This country’s harsh regime of immigration enforcement is racked with troubles from top to bottom, from the federal raids recklessly sweeping thousands of harmless immigrants into custody to the scandal-riddled detention system that abuses and neglects them once they get there.
Last week, The Times’s Nina Bernstein reported on another shameful case of someone entering immigration detention, getting sick, and dying. This time it was Hiu Lui Ng, a computer engineer from China. He paid the ultimate price for overstaying a visa, and getting lost in a sprawling system that some have likened to a gulag.

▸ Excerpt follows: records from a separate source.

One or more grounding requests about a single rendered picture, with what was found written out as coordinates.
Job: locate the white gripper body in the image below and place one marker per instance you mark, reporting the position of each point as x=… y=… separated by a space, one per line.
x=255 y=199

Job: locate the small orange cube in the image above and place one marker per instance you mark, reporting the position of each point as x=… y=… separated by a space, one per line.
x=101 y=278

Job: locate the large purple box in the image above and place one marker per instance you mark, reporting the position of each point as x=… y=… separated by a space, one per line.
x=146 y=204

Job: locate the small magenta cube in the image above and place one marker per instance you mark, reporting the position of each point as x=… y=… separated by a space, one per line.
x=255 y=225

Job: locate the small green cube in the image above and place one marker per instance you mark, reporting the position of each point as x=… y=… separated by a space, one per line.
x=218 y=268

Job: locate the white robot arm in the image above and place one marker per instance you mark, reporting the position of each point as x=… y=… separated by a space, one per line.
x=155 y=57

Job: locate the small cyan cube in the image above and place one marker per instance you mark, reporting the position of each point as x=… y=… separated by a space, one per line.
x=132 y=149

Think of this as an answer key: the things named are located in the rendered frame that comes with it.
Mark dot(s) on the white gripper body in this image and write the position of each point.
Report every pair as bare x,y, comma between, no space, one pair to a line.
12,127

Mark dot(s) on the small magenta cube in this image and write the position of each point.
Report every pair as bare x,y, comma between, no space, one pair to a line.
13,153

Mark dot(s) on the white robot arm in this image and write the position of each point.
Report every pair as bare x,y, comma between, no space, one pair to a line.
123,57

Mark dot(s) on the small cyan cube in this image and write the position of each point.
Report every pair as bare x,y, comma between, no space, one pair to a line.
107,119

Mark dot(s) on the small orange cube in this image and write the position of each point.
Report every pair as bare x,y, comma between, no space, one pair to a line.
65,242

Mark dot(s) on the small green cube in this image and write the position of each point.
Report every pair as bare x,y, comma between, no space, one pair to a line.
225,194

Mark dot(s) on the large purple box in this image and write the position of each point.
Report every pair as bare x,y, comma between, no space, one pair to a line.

Immigration and Customs Enforcement will not comment because of a continuing investigation. But court affidavits tell a story of shocking neglect:
Although he complained of excruciating back pain for months, and grew ever frailer in custody, officials at the Rhode Island detention center where he was being held denied Mr. Ng an independent medical evaluation and even a wheelchair. At one point, according to the affidavits, he was shackled and taken in an ambulance for a two-hour drive to Hartford, where an immigration officer pressured him to stop appealing his case and accept deportation.
When lawyers finally persuaded a judge to insist on suitable medical treatment for Mr. Ng, the long-deferred diagnosis was dire. Prison officials had said it was all an act. It was terminal cancer — and a broken spine. Mr. Ng was taken to the hospital, and died five days later.
One must wonder why Mr. Ng was in prison at all. He was no dangerous criminal. He entered the country legally but overstayed a visa years ago. His asylum plea was rejected, and he missed a court date when the order was sent to the wrong address. In the ensuing years, he went to college, married, and fathered two sons.
His wife, a naturalized citizen, petitioned to get him legal residency, but at his green-card interview last summer, he was seized.
To ensure that other detainees do not meet Mr. Ng’s awful fate, Congress should pass the Detainee Basic Medical Care Act, sponsored by Senator Robert Menendez, Democrat of New Jersey, and Representative Zoe Lofgren, Democrat of California. It would impose mandatory health care standards on the detention system, a rapidly growing and deeply flawed ad-hoc network of local, state, federal and privately run lockups.
Immigration officials keep insisting that detention care is adequate and getting better. But it will take far more than promises of more audits to build confidence in a system that allows people to suffer so grievously.
Immigrant advocates have long complained about the lack of due process for people who run afoul of the country’s convoluted immigration laws. But access to decent medical care is an even starker problem.
While reasonable minds can differ on some aspects of the immigration debate, protecting the health of detainees is not one of them. Allowing sick people to suffer and die in custody without adequate treatment is unacceptable and violates the most fundamental standards of American law and decency. The system must be fixed.